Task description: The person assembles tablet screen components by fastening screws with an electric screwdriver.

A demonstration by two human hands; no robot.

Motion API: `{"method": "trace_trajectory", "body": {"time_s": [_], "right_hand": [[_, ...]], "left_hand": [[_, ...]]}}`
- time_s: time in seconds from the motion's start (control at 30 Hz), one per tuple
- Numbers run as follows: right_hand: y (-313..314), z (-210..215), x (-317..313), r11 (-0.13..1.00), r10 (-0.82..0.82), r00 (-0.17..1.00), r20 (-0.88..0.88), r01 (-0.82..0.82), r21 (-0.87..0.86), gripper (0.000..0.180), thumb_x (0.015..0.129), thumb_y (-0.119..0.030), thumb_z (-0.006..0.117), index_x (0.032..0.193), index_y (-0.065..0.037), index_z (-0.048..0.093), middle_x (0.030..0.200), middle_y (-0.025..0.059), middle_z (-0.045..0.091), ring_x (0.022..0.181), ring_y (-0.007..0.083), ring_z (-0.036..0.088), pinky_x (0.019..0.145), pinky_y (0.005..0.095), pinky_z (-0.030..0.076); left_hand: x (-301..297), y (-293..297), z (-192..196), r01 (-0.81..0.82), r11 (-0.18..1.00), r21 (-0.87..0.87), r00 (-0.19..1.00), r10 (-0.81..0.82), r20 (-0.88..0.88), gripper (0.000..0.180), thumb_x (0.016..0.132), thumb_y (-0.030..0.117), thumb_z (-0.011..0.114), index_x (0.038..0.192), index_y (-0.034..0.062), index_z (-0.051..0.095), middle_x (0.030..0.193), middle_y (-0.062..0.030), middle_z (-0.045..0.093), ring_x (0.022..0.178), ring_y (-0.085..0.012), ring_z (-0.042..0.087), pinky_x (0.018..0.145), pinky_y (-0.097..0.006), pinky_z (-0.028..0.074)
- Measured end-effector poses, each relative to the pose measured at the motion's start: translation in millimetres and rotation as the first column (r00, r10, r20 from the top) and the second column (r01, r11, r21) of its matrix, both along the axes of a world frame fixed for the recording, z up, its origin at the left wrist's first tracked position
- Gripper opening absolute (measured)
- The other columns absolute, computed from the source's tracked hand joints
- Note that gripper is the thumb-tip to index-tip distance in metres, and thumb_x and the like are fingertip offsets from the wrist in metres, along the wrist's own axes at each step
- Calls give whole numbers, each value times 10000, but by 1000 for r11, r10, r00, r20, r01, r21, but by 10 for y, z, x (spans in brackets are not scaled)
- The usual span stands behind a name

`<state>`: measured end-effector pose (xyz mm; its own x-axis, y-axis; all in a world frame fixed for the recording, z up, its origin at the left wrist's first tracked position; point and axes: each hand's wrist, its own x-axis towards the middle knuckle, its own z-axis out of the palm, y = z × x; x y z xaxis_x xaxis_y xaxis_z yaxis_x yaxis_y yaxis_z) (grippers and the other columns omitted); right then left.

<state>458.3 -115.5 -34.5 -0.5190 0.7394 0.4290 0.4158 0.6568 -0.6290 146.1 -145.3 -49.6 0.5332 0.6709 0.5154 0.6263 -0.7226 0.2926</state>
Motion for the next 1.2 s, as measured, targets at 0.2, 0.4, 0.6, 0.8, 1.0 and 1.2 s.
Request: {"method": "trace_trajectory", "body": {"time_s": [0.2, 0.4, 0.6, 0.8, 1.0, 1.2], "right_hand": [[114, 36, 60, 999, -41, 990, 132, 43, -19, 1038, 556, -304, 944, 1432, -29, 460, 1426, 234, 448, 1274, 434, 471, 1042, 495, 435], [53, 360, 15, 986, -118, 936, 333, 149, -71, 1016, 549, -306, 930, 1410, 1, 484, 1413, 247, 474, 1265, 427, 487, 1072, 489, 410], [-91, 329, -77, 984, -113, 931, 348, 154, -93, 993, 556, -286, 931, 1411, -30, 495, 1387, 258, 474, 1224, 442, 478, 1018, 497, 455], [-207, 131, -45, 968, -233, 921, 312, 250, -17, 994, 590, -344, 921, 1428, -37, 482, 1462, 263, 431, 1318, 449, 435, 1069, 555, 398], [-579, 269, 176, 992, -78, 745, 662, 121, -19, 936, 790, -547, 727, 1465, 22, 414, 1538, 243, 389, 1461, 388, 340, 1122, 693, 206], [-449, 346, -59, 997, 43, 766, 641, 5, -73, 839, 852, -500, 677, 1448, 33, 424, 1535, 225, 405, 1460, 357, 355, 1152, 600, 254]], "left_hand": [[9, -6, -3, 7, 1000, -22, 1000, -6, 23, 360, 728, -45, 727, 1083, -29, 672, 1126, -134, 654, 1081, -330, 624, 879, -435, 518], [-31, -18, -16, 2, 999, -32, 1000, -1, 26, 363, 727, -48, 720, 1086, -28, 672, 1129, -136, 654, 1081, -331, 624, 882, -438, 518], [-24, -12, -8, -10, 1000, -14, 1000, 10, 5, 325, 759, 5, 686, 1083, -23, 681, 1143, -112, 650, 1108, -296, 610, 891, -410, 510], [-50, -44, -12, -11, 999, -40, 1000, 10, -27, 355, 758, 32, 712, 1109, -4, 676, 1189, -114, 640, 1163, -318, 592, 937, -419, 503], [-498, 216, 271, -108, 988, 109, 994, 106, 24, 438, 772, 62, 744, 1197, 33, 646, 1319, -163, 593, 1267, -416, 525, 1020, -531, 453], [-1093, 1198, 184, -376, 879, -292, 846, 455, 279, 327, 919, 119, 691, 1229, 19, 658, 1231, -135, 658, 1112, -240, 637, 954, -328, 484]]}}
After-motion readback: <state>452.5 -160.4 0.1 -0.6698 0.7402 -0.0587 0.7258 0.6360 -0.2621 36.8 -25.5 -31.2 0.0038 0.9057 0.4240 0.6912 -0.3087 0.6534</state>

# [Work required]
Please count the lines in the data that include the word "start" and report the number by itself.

# [Answer section]
2